An object of class formula. This allows for including control variables in the model (i.e., ~ gender). See the note for further details.

type

Character string. Which type of data for Y ? The options include continuous, binary, ordinal, or mixed. Note that mixed can be used for data with only ordinal variables. See the note for further details.

mixed_type

Numeric vector. An indicator of length p for which variables should be treated as ranks. (1 for rank and 0 to assume normality). The default is currently to treat all integer variables as ranks when type = "mixed" and NULL otherwise. See note for further details.

analytic

Logical. Should the analytic solution be computed (default is FALSE)?

prior_sd

Scale of the prior distribution, approximately the standard deviation of a beta distribution (defaults to sqrt(1/3)).

iter

Number of iterations (posterior samples; defaults to 5000).

impute

Logical. Should the missing values (NA) be imputed during model fitting (defaults to TRUE) ?

progress

Logical. Should a progress bar be included (defaults to TRUE) ?

seed

An integer for the random seed.

...

Currently ignored.

Value

The returned object of class estimate contains a lot of information that is used for printing and plotting the results. For users of BGGM, the following are the useful objects:

  • pcor_mat Partial correltion matrix (posterior mean).

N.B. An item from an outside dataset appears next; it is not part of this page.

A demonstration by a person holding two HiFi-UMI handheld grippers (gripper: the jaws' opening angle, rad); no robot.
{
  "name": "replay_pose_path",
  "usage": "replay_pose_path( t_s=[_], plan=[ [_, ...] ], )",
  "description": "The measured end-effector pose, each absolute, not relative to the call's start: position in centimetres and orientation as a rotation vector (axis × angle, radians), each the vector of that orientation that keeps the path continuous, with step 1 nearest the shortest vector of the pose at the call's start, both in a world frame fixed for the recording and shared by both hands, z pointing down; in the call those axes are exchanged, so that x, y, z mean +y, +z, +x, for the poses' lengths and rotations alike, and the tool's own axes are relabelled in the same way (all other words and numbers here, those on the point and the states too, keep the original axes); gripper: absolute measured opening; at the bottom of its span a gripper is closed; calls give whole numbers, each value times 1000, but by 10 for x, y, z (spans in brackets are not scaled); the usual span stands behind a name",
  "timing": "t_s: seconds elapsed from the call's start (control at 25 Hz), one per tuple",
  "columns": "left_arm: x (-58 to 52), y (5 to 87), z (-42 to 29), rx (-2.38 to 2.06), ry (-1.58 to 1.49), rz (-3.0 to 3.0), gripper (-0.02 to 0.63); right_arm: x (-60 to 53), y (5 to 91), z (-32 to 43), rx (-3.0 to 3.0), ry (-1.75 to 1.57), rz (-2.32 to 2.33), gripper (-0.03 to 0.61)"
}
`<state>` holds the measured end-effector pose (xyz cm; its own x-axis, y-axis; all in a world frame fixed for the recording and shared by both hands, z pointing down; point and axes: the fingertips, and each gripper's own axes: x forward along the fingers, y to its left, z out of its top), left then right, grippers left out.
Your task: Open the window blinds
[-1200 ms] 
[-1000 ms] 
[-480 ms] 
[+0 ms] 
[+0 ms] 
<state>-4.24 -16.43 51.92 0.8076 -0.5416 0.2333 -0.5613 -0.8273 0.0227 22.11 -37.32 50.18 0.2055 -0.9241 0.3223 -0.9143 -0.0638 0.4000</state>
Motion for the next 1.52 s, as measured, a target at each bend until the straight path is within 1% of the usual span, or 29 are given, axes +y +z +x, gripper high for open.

  • post_samp An object containing the posterior samples.

Details

The default is to draw samples from the posterior distribution (analytic = FALSE). The samples are required for computing edge differences (see ggm_compare_estimate), Bayesian R2 introduced in Gelman et al. (2019) (see predictability), etc. If the goal is to *only* determine the non-zero effects, this can be accomplished by setting analytic = TRUE. This is particularly useful when a fast solution is needed (see the examples in ggm_compare_ppc)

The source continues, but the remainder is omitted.